- **Task objective**:
Locate each line below that includes "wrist" and reproduce it.

- **Supplied data**:
---+---

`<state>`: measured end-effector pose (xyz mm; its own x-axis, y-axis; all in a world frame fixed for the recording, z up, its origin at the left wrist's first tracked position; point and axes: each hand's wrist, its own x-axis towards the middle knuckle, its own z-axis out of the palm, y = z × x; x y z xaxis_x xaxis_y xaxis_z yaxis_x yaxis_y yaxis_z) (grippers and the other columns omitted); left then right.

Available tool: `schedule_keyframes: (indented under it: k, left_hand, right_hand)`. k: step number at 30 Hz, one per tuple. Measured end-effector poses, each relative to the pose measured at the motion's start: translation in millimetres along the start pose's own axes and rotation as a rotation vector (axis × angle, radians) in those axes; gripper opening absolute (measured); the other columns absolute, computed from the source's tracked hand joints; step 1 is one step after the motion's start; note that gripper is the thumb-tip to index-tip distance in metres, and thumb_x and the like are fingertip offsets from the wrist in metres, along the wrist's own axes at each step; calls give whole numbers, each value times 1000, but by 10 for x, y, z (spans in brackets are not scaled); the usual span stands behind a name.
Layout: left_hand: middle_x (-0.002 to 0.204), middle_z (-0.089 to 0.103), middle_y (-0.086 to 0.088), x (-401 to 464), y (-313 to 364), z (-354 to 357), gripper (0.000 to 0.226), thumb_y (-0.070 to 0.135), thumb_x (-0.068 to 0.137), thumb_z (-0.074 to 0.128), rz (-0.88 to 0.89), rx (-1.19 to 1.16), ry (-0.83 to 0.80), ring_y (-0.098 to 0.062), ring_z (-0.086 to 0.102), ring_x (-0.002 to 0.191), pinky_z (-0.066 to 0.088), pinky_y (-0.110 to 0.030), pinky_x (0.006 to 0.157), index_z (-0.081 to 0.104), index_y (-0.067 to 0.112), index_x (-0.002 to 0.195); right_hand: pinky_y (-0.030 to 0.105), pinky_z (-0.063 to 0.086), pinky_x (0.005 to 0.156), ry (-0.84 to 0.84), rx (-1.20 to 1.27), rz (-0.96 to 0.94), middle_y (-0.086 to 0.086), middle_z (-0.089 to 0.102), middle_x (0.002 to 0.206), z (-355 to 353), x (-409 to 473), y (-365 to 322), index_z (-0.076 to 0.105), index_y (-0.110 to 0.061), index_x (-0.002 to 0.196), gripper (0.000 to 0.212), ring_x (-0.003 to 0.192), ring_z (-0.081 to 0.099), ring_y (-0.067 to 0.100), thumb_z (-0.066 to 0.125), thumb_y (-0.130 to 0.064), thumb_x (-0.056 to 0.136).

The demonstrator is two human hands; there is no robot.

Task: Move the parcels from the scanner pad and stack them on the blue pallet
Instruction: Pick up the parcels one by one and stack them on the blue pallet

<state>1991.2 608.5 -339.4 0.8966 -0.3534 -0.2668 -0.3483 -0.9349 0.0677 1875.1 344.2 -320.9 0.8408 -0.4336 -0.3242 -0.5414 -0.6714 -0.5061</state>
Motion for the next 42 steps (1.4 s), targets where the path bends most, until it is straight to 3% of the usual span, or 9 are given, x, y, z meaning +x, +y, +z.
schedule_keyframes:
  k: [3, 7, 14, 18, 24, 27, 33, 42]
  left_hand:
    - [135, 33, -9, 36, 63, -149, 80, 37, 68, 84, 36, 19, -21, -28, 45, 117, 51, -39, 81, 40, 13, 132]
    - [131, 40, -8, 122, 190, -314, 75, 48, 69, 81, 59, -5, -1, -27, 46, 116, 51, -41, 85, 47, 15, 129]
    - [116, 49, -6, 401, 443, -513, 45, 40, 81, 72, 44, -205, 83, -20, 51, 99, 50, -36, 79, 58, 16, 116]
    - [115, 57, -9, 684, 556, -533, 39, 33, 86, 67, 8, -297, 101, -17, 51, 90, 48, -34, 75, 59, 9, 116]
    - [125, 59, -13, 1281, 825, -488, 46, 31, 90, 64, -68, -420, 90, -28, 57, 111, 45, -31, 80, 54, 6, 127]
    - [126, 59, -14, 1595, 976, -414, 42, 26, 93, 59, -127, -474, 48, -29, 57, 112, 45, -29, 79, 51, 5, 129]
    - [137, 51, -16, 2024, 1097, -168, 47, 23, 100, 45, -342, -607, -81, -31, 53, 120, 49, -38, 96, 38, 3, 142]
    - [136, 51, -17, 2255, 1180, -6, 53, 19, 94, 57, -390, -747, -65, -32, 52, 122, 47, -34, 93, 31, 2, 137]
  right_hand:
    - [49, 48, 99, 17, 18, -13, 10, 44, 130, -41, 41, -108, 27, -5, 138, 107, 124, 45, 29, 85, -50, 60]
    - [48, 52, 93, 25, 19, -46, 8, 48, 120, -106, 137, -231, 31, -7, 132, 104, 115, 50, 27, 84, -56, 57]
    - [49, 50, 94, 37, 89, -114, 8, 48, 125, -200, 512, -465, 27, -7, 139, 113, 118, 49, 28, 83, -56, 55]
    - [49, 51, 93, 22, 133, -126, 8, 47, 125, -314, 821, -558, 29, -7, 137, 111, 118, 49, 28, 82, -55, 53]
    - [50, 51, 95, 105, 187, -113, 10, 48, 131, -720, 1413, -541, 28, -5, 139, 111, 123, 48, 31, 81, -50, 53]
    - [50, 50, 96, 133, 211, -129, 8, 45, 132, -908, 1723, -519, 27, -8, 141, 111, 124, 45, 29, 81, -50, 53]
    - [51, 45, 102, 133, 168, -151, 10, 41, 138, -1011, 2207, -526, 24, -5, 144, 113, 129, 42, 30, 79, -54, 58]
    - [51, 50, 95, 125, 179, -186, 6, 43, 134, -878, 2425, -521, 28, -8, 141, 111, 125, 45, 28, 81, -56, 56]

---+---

- **Task response**:
`<state>`: measured end-effector pose (xyz mm; its own x-axis, y-axis; all in a world frame fixed for the recording, z up, its origin at the left wrist's first tracked position; point and axes: each hand's wrist, its own x-axis towards the middle knuckle, its own z-axis out of the palm, y = z × x; x y z xaxis_x xaxis_y xaxis_z yaxis_x yaxis_y yaxis_z) (grippers and the other columns omitted); left then right.
Available tool: `schedule_keyframes: (indented under it: k, left_hand, right_hand)`. k: step number at 30 Hz, one per tuple. Measured end-effector poses, each relative to the pose measured at the motion's start: translation in millimetres along the start pose's own axes and rotation as a rotation vector (axis × angle, radians) in those axes; gripper opening absolute (measured); the other columns absolute, computed from the source's tracked hand joints; step 1 is one step after the motion's start; note that gripper is the thumb-tip to index-tip distance in metres, and thumb_x and the like are fingertip offsets from the wrist in metres, along the wrist's own axes at each step; calls give whole numbers, each value times 1000, but by 10 for x, y, z (spans in brackets are not scaled); the usual span stands behind a name.

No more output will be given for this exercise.